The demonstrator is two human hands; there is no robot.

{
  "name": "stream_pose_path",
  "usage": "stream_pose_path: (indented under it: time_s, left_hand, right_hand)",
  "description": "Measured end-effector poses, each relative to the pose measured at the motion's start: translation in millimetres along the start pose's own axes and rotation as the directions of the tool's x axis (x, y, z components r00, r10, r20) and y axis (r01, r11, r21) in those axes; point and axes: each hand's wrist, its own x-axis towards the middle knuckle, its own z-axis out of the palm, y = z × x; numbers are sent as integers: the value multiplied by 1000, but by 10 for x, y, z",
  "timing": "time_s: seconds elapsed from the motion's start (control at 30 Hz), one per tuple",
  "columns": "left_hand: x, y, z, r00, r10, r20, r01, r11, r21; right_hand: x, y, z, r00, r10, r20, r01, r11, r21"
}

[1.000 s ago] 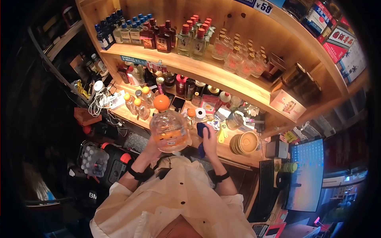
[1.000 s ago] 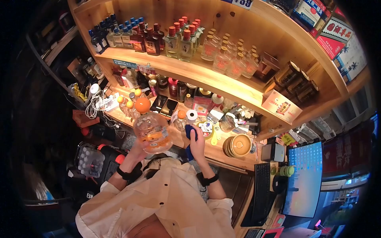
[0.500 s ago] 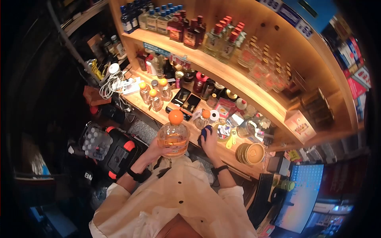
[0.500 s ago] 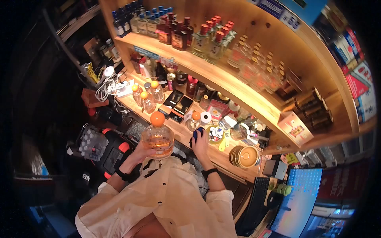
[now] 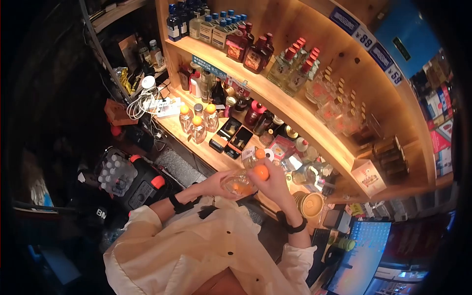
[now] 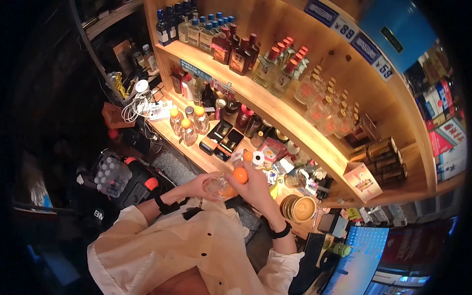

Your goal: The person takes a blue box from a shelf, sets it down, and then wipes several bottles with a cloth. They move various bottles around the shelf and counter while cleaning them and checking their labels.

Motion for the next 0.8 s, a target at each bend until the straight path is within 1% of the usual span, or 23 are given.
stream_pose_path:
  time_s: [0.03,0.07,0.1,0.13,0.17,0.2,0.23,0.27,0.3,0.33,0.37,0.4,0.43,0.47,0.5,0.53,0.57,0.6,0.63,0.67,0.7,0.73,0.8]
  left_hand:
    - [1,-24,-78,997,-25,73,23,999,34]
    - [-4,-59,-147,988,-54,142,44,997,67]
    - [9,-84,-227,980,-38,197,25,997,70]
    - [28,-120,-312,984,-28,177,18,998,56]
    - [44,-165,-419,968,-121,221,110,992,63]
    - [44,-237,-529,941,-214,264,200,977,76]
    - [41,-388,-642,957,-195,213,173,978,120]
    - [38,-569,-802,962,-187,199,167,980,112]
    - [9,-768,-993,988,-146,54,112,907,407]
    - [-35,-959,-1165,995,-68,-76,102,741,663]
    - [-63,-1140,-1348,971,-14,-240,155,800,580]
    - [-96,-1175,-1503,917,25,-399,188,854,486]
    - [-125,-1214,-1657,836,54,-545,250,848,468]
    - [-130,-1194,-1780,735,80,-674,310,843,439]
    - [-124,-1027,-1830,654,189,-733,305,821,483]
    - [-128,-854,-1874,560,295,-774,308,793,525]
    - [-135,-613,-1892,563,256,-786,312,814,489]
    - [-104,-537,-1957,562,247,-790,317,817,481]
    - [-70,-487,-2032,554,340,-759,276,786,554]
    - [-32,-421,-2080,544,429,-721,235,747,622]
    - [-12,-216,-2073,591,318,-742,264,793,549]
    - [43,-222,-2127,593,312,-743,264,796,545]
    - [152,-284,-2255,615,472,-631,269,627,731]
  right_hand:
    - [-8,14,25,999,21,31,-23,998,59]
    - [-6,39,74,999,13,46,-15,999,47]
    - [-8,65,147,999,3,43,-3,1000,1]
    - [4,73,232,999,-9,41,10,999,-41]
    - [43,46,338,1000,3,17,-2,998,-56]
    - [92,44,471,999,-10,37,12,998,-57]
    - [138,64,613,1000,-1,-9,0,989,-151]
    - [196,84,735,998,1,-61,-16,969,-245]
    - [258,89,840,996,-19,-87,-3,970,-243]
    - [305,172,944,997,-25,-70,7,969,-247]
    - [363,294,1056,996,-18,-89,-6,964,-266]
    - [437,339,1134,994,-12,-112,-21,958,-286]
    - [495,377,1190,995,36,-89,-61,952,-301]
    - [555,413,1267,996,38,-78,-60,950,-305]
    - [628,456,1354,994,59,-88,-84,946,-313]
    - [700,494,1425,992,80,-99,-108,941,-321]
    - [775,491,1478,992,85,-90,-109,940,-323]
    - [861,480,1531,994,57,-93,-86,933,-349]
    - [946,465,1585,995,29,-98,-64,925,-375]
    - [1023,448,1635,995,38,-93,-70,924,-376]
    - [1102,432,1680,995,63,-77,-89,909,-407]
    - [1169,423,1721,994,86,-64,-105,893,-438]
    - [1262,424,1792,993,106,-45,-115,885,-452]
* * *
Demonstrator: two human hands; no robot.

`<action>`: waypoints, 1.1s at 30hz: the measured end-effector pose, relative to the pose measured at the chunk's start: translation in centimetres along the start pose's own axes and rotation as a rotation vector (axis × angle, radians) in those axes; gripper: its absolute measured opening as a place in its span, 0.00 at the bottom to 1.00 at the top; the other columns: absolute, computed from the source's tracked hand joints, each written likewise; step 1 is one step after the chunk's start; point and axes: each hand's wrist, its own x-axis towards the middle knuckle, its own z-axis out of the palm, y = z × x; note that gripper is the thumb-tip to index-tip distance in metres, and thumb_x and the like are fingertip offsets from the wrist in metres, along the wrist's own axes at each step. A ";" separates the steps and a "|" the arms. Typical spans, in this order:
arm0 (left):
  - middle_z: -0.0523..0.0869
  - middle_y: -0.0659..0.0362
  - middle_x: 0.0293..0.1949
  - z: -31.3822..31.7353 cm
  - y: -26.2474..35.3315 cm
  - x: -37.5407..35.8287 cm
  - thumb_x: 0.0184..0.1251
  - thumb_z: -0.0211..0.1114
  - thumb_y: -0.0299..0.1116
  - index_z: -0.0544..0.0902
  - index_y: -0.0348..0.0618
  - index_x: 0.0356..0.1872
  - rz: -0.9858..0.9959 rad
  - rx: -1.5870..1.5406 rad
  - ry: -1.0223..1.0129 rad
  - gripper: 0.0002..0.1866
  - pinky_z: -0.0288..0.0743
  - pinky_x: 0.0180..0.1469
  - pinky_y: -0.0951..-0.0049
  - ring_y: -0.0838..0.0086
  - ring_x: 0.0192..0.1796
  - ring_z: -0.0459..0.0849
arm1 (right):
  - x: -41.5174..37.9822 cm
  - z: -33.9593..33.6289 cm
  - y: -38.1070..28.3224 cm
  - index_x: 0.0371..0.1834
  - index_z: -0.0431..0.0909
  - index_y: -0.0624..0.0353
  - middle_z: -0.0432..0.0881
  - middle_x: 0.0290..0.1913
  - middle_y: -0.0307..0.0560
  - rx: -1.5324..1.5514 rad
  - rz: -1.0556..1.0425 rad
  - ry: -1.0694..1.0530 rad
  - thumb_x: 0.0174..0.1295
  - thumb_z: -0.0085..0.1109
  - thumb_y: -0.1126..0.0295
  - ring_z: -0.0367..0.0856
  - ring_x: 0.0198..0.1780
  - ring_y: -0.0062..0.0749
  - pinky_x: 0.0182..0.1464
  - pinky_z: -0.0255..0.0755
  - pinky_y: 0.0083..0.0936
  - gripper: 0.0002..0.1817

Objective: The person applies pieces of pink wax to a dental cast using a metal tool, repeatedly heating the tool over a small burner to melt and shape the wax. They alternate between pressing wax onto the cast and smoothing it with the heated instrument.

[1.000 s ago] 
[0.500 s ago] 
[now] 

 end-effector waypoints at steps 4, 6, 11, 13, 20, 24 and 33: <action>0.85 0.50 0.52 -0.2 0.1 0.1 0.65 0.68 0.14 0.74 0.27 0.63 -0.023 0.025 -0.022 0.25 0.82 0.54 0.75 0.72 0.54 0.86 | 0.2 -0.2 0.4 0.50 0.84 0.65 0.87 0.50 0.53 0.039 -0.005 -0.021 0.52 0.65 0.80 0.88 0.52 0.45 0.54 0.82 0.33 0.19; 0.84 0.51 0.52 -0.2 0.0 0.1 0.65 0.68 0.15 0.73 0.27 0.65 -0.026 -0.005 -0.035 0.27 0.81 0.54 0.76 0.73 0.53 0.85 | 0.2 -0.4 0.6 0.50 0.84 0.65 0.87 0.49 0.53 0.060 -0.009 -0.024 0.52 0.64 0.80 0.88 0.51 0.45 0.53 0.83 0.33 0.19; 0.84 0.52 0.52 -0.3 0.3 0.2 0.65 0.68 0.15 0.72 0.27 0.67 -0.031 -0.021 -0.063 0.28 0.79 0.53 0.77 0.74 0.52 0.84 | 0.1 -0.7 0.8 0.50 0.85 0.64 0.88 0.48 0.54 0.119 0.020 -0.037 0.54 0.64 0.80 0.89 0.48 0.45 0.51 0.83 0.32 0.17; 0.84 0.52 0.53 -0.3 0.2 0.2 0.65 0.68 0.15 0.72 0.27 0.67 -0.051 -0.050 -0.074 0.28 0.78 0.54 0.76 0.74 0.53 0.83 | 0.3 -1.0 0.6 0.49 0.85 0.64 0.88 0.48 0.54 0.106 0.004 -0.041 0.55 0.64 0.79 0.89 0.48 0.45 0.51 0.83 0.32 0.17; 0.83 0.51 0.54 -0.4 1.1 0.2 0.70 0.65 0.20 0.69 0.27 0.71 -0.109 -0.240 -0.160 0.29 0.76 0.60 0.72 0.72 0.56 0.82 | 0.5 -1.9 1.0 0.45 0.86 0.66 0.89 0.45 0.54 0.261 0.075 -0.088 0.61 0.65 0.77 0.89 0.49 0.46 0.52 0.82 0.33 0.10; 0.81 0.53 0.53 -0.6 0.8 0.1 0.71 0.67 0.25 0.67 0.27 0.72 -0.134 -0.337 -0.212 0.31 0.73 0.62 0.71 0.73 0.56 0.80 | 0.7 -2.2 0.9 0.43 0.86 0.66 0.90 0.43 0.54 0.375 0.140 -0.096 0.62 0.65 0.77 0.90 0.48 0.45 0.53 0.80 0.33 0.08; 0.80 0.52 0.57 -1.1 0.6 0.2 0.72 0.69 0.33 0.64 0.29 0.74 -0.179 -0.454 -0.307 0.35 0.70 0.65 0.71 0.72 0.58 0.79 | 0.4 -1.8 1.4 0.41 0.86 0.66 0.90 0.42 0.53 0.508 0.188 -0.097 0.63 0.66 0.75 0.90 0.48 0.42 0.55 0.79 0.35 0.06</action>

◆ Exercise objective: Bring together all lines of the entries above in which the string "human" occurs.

◆ Task response:
The demonstrator is two human hands; there is no robot.
Demonstrator: two human hands; no robot.

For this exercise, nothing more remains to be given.